*EXERCISE*:
The records below are to be repeated exactly, minus any pictures.

Stored data
----

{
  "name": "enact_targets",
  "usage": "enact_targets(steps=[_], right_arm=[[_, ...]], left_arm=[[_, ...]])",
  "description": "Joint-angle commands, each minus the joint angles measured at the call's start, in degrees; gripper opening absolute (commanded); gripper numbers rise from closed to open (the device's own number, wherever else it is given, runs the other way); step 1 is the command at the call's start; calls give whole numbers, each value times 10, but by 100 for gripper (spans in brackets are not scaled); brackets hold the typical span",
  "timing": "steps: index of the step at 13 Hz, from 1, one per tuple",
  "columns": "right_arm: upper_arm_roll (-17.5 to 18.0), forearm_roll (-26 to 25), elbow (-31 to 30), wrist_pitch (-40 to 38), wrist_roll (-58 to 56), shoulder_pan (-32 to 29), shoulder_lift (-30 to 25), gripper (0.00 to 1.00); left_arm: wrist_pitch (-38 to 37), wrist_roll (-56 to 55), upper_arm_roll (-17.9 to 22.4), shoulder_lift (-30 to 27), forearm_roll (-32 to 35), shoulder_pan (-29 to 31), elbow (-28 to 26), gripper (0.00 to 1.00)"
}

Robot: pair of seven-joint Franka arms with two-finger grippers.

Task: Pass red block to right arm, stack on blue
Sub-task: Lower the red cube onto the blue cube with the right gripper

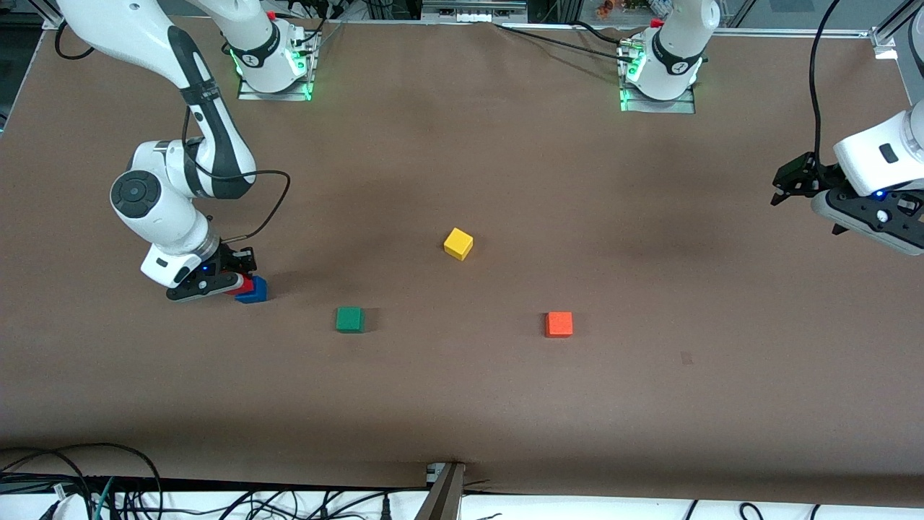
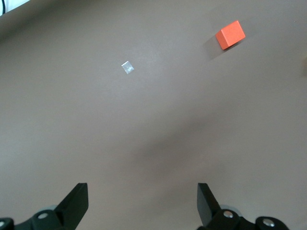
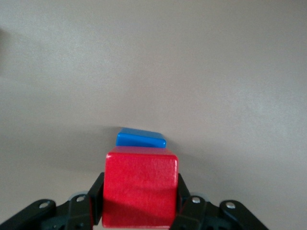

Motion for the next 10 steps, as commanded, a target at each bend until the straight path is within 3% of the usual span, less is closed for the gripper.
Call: enact_targets(steps=[1,4,7,10], right_arm=[[-3,-7,-21,30,8,3,-7,0],[-2,-7,-23,32,26,4,-5,0],[-2,-7,-26,43,28,4,-2,0],[-2,-7,-37,69,28,4,5,0]], left_arm=[[-25,-76,-2,5,5,-4,28,100],[-70,-308,2,0,0,-21,16,100],[-70,-316,81,-11,-3,-93,13,100],[-62,-316,105,-11,-2,-126,9,100]])
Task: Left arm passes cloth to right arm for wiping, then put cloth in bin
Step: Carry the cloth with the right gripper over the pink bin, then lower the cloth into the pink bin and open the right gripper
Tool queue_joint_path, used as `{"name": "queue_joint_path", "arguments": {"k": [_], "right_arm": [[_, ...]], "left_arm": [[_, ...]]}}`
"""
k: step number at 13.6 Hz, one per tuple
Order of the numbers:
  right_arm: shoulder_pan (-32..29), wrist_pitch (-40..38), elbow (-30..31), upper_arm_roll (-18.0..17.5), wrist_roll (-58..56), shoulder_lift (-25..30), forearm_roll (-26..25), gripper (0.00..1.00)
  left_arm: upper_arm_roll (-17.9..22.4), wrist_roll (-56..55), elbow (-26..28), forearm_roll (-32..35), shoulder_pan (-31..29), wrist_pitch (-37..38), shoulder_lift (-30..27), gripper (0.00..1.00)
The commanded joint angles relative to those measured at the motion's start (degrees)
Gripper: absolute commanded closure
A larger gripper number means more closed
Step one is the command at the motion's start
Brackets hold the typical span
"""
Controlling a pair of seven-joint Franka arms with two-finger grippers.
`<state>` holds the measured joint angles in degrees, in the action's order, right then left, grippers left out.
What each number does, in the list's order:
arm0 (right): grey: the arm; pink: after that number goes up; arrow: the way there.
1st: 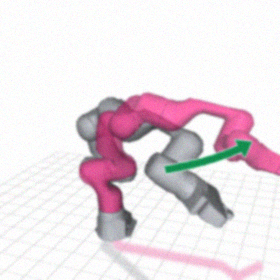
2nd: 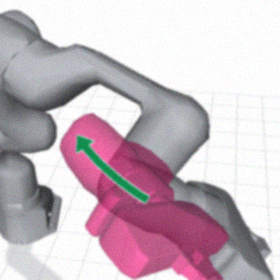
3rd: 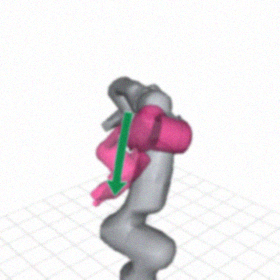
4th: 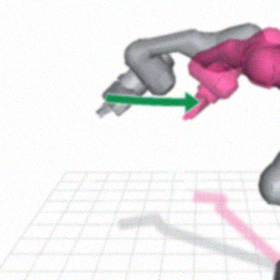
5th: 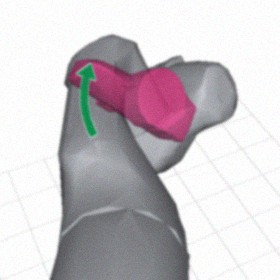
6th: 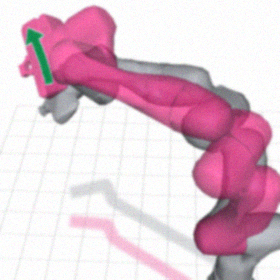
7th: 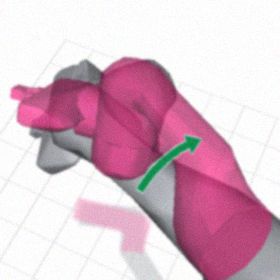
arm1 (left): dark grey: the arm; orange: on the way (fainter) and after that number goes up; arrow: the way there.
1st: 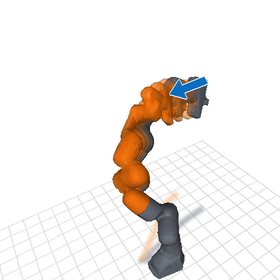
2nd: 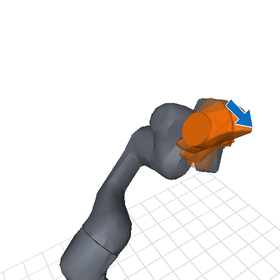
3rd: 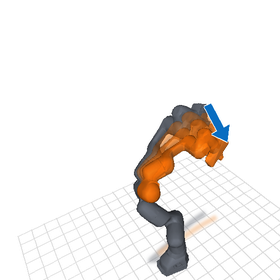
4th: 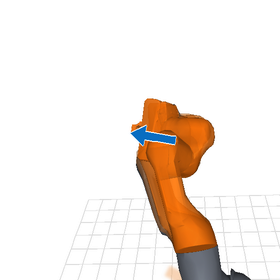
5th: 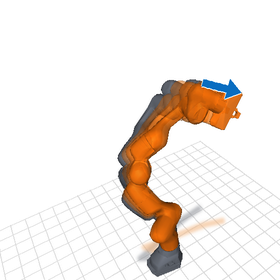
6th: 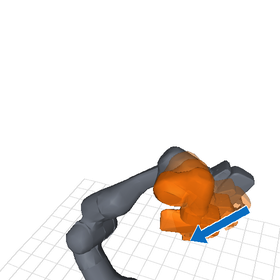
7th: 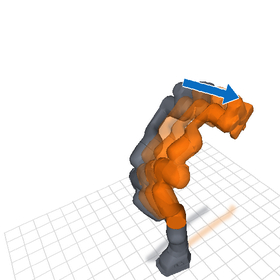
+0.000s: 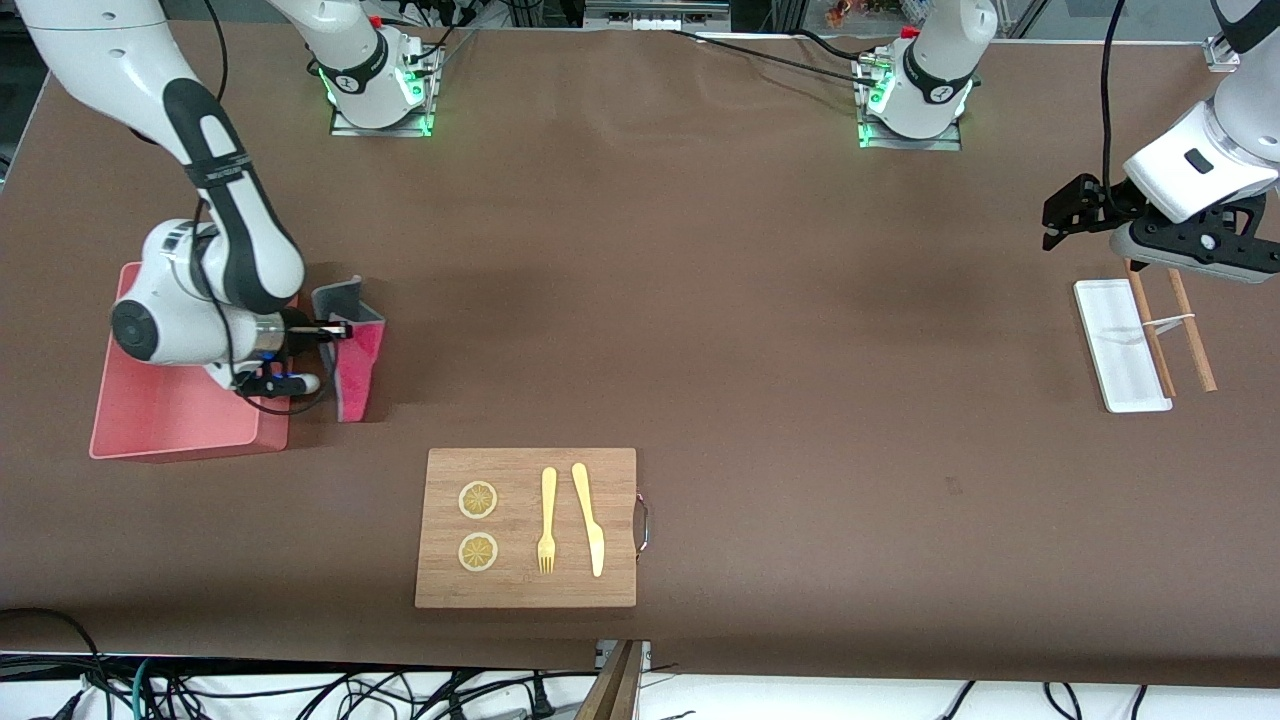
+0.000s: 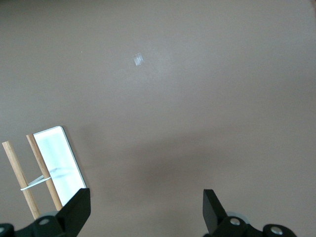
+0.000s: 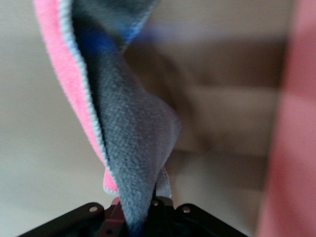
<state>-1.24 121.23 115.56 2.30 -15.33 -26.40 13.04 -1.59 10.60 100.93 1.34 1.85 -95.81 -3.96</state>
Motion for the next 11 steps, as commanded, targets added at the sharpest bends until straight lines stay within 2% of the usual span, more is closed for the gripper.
{"name": "queue_joint_path", "arguments": {"k": [1,7,11], "right_arm": [[-0.25,-2.30,-0.86,1.74,-5.23,2.74,-0.02,1.00],[-0.17,-16.00,-14.12,1.74,-3.57,4.24,-5.20,1.00],[-0.69,-19.98,-16.07,1.83,-4.44,8.37,-12.14,1.00]], "left_arm": [[-0.43,1.35,0.41,1.03,-0.45,0.27,-0.79,0.00],[-0.43,1.27,0.41,1.03,-0.45,0.27,-0.70,0.00],[-0.43,1.35,0.41,1.03,-0.45,0.09,-0.70,0.00]]}}
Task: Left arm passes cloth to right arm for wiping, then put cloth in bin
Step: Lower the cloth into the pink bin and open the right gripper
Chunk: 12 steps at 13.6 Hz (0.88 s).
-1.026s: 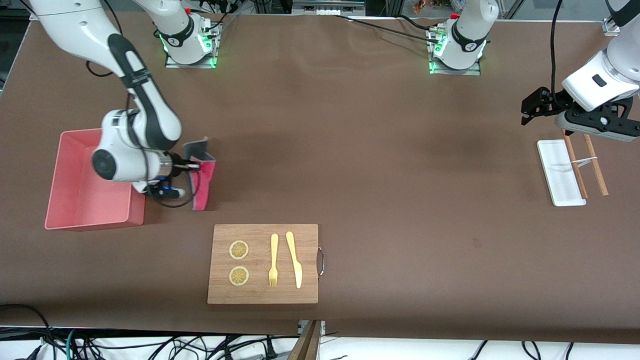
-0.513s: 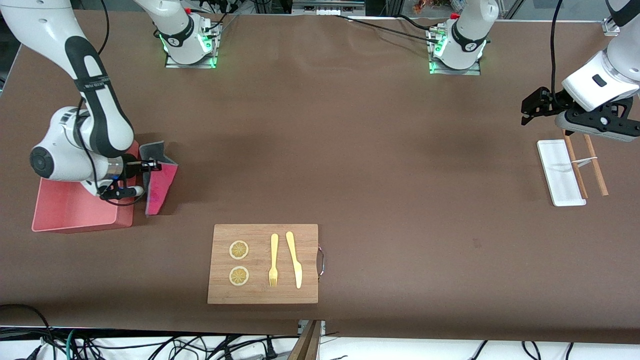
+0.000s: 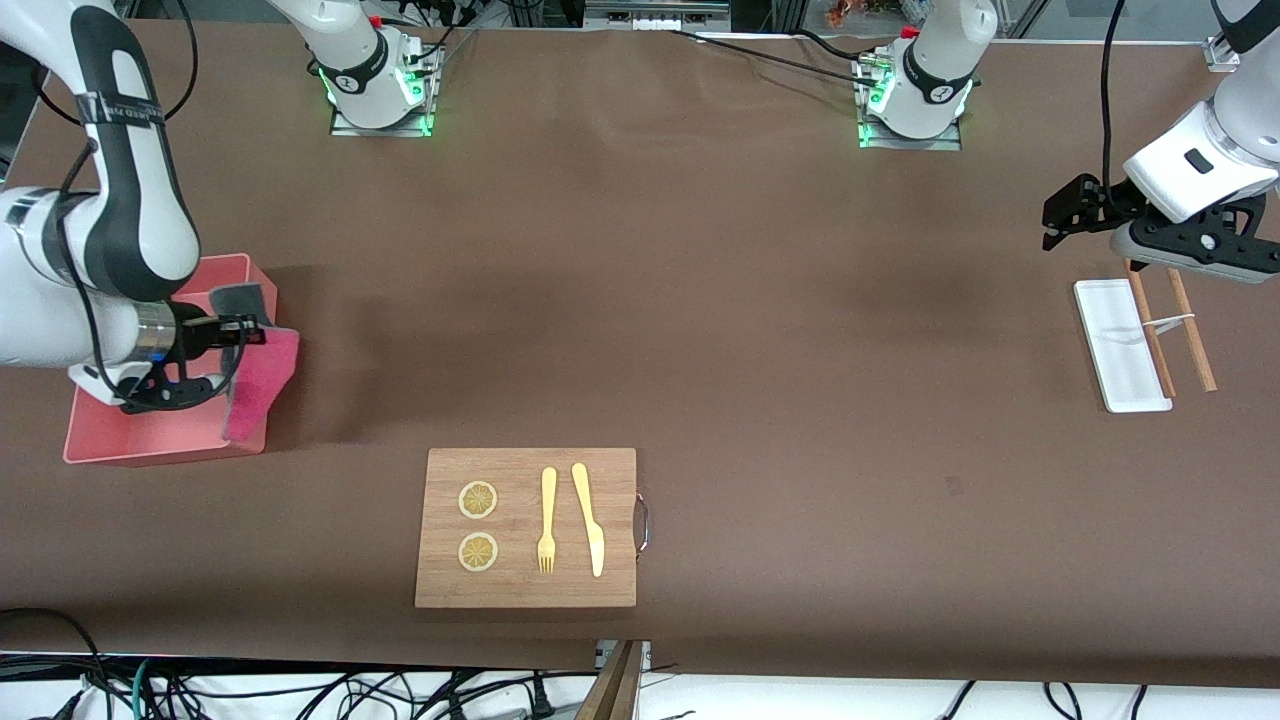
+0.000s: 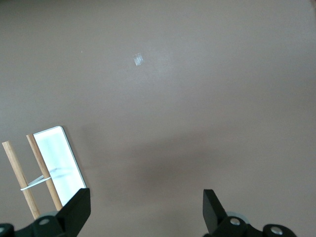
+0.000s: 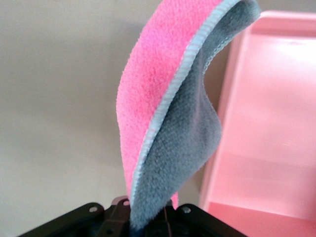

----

*COMPLETED TASK*:
{
  "name": "enact_targets",
  "usage": "enact_targets(steps=[_], right_arm=[[_, ...]], left_arm=[[_, ...]])",
  "description": "Joint-angle commands, each minus the joint angles measured at the call's start, in degrees; gripper opening absolute (commanded); gripper numbers rise from closed to open (the device's own number, wherever else it is given, runs the other way); step 1 is the command at the call's start; calls give whole numbers, each value times 10, but by 100 for gripper (spans in brackets are not scaled); brackets hold the typical span",
  "timing": "steps: index of the step at 13 Hz, from 1, one per tuple",
  "columns": "right_arm: upper_arm_roll (-17.5 to 18.0), forearm_roll (-26 to 25), elbow (-31 to 30), wrist_pitch (-40 to 38), wrist_roll (-58 to 56), shoulder_pan (-32 to 29), shoulder_lift (-30 to 25), gripper (0.00 to 1.00); left_arm: wrist_pitch (-38 to 37), wrist_roll (-56 to 55), upper_arm_roll (-17.9 to 22.4), shoulder_lift (-30 to 27), forearm_roll (-32 to 35), shoulder_pan (-29 to 31), elbow (-28 to 26), gripper (0.00 to 1.00)"
}

Robot: pair of seven-joint Franka arms with two-finger grippers.

Task: Pass red block to right arm, stack on blue
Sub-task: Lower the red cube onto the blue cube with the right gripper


Motion for the next 10 steps, as commanded, a target at each bend until the straight path is within 3% of the usual span, less is closed for the gripper.
Call: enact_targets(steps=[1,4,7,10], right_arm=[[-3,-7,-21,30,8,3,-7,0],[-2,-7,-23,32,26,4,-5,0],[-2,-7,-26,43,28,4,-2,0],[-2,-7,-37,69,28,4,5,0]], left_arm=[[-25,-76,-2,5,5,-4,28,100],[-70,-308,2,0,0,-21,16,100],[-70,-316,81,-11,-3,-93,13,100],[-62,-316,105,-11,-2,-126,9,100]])
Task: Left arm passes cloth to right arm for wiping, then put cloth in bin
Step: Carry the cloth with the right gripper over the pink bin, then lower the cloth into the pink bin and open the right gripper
Tool queue_joint_path, used as `{"name": "queue_joint_path", "arguments": {"k": [_], "right_arm": [[_, ...]], "left_arm": [[_, ...]]}}`
"""
k: step number at 13.6 Hz, one per tuple
Order of the numbers:
  right_arm: shoulder_pan (-32..29), wrist_pitch (-40..38), elbow (-30..31), upper_arm_roll (-18.0..17.5), wrist_roll (-58..56), shoulder_lift (-25..30), forearm_roll (-26..25), gripper (0.00..1.00)
  left_arm: upper_arm_roll (-17.9..22.4), wrist_roll (-56..55), elbow (-26..28), forearm_roll (-32..35), shoulder_pan (-31..29), wrist_pitch (-37..38), shoulder_lift (-30..27), gripper (0.00..1.00)
The commanded joint angles relative to those measured at the motion's start (degrees)
Gripper: absolute commanded closure
A larger gripper number means more closed
Step one is the command at the motion's start
Brackets hold the typical span
"""
Controlling a pair of seven-joint Franka arms with two-finger grippers.
`<state>` holds the measured joint angles in degrees, in the action's order, right then left, grippers left out.
What each number does, in the list's order:
arm0 (right): grey: the arm; pink: after that number goes up; arrow: the way there.
1st: 
2nd: 
3rd: 
4th: 
5th: 
6th: 
7th: 
arm1 (left): dark grey: the arm; orange: on the way (fainter) and after that number goes up; arrow: the way there.
1st: 
2nd: 
3rd: 
4th: 
5th: 
6th: 
7th: 
+0.000s: 
+0.000s: 
+0.000s: 
<state>-1.24 121.23 115.56 2.30 -15.33 -26.40 13.04 -1.59 10.60 100.93 1.34 1.85 -95.81 -3.96</state>
Motion for the next 11 steps, as commanded, targets added at the sharpest bends until straight lines stay within 2% of the usual span, more is closed for the gripper.
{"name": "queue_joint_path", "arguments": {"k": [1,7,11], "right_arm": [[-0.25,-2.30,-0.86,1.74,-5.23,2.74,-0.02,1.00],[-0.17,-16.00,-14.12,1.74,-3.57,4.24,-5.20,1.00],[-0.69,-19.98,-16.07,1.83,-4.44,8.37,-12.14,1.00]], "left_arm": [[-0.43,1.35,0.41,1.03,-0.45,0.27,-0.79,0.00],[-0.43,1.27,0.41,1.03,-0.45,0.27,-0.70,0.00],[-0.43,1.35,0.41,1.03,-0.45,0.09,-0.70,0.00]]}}
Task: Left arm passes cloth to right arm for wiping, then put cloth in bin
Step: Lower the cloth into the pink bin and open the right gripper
Chunk: 12 steps at 13.6 Hz (0.88 s).
-1.026s: 
-0.513s: 
+0.000s: 
+0.000s: 
+0.000s: 

For this exercise, nothing more is required.